RSA has announced a new framework designed for companies to inventory and prioritize cyber risks.
As businesses strive to improve performance, many of the fundamental moves they undertake expose them to new cyber-risks. Since organizations can't turn the clock back on globalization, outsourcing, extending their third-party networks and moving to the cloud, they will need to realign their risk management approaches. The framework, issued in a report RSA prepared with support from Deloitte Advisory Cyber Risk Services, gives organizations a new way not only to factor cyber-risk into their overall risk appetite but to define the level of cyber-risk they are willing to accept in the context of their overall business strategy.
"The very fundamental things that organizations undertake in order to drive performance and execute on their business strategies happen to also be the things that actually create cyber-risk,” said Emily Mossburg, partner, Deloitte & Touche LLP and Deloitte Advisory Cyber Risk Services Resilient Practice Leader. “Cyber-risk is an issue that exists at the intersection of business risk, regulation, and technology. Executive decision-makers should understand the nature and magnitude of those risks, consider them against the benefits a strategic shift would deliver, and then make more informed decisions."
First, organizations need to redefine the term "cyber-risk." The term extends beyond hacks, or planned attacks on information systems. While these kinds of compromises are an important part of the equation, cyber-risk encompasses a wider range of events that lead to potential of loss or harm related to technical infrastructure of the use of technology within an organization. These events could be the result of deliberately malicious attacks, such as a hacker carrying out an attack with the aim of compromising sensitive information. They could also be unintentional, such as user error that makes a system temporarily unavailable. Risk events may come from sources outside the organization, such as cybercriminals or supply chain partners, or sources inside the organization such as employees or contractors.

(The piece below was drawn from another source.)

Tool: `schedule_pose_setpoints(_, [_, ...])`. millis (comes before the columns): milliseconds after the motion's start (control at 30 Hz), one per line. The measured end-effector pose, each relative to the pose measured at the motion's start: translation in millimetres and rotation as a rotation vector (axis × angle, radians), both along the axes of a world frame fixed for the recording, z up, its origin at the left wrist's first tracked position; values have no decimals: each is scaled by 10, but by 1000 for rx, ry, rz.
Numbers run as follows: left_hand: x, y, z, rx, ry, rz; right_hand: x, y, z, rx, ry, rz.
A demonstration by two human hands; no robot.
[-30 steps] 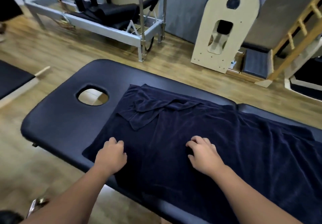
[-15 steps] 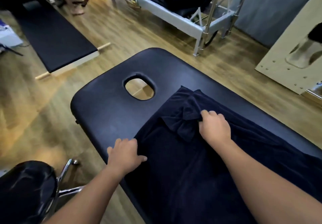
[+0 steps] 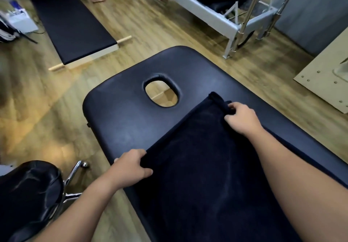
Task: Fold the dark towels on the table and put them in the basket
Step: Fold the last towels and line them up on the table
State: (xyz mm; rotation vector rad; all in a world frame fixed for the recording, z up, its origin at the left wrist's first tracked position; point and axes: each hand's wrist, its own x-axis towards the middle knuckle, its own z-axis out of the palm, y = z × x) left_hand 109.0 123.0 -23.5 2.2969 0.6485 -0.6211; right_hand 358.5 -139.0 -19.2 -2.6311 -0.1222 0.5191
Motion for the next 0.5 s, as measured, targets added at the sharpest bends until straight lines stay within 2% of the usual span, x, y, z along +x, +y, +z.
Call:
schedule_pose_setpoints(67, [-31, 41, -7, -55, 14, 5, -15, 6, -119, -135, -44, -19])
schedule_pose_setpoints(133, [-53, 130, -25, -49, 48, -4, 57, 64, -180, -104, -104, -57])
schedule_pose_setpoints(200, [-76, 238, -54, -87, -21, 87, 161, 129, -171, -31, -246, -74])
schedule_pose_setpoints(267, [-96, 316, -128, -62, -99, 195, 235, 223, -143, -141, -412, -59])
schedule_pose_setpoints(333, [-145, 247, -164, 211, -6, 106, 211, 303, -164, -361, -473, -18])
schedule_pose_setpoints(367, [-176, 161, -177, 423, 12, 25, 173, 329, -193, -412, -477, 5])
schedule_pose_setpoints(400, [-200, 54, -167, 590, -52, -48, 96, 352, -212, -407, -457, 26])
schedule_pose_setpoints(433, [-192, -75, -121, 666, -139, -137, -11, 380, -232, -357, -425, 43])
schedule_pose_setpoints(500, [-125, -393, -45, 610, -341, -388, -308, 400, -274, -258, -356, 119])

To effectively assess their cyber-risk appetite, the report recommends that organizations take a comprehensive inventory of these issues, quantify their potential impact and prioritize them. Organizations need to ask the right questions, such as what losses would be catastrophic, and what information absolutely cannot fall into the wrong hands or be made public. They need to prioritize the risk according to impact, ranking mission- and business-critical systems ahead of facets like core infrastructure and extended ecosystem (supply chain management applications and partner portals), and external public facing points of interaction. Prioritization needs to be an ongoing process involving constant evaluation and re-evaluation.
The report concludes that an organization's ability to quantify cyber-risk and make informed decisions about their cyber risk appetite will put them in a position to succeed. Some costs can be easily quantified: costs that include fines, legal fees, lost productivity and mitigation remediation and incident response. Other costs can be more difficult to determine—like diminished brand equity, reduced goodwill and the loss of intellectual property. Organizations need to develop the ability to demonstrate that the investments they are making align with the risks they face.
"Cyber risk is a critical issue in today's organizations, touching aspects of business risk, regulation and technology,” said David Walter, RSA GM, Global GRC. “To effectively deal with these risks, executive decision-makers need to understand their organizations' cyber risk appetites'—balancing the nature and magnitude of those risks against the benefits a strategic shift would deliver. Then they can make more informed decisions."